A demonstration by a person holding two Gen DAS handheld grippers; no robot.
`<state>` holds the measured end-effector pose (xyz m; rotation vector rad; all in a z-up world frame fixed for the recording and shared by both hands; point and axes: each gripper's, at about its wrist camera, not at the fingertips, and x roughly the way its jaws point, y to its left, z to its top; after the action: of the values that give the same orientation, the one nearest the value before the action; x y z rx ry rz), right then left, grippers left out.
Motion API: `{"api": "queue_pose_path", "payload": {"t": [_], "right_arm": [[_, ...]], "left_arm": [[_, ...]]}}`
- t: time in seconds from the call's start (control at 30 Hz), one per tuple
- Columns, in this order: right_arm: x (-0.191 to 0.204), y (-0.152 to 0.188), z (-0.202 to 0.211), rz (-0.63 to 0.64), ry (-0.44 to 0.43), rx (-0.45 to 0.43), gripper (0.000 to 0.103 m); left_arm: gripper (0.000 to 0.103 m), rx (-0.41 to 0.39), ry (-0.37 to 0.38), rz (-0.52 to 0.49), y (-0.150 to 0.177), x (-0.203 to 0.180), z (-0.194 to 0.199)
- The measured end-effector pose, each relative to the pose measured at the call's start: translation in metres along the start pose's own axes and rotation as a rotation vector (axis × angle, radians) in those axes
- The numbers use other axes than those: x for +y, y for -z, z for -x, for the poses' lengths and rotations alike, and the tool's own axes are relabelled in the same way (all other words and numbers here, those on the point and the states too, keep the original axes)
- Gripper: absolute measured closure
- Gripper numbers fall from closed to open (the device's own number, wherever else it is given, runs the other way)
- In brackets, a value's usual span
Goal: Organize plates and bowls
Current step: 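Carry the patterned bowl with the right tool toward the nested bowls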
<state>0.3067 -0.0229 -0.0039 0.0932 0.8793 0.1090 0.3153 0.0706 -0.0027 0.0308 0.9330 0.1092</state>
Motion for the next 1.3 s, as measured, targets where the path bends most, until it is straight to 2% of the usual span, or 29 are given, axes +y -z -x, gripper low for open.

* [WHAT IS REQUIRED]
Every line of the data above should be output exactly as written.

* [ANSWER SECTION]
A demonstration by a person holding two Gen DAS handheld grippers; no robot.
`<state>` holds the measured end-effector pose (xyz m; rotation vector rad; all in a z-up world frame fixed for the recording and shared by both hands; point and axes: each gripper's, at about its wrist camera, not at the fingertips, and x roughly the way its jaws point, y to its left, z to its top; after the action: of the values that give the same orientation, the one nearest the value before the action; x y z rx ry rz), right then left, grippers left out.
Motion API: `{"api": "queue_pose_path", "payload": {"t": [_], "right_arm": [[_, ...]], "left_arm": [[_, ...]]}}`
- t: time in seconds from the call's start (control at 30 Hz), one per tuple
- Columns, in this order: right_arm: x (-0.191 to 0.204), y (-0.152 to 0.188), z (-0.202 to 0.211), rz (-0.63 to 0.64), ry (-0.44 to 0.43), rx (-0.45 to 0.43), gripper (0.000 to 0.103 m); left_arm: gripper (0.000 to 0.103 m), rx (-0.41 to 0.39), ry (-0.37 to 0.38), rz (-0.52 to 0.49), y (-0.150 to 0.177), x (-0.203 to 0.180), z (-0.194 to 0.199)
- The measured end-effector pose, each relative to the pose measured at the call's start: translation in metres along the start pose's own axes and rotation as a rotation vector (axis × angle, radians) in those axes
- The numbers use other axes than those: x for +y, y for -z, z for -x, for the poses' lengths and rotations alike, and the tool's own axes are relabelled in the same way (all other words and numbers here, those on the point and the states too, keep the original axes)
- Gripper: absolute measured closure
- Gripper numbers fall from closed to open (the device's own number, wherever else it is given, runs the other way)
- In brackets, a value's usual span
Goal: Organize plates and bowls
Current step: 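Carry the patterned bowl with the right tool toward the nested bowls
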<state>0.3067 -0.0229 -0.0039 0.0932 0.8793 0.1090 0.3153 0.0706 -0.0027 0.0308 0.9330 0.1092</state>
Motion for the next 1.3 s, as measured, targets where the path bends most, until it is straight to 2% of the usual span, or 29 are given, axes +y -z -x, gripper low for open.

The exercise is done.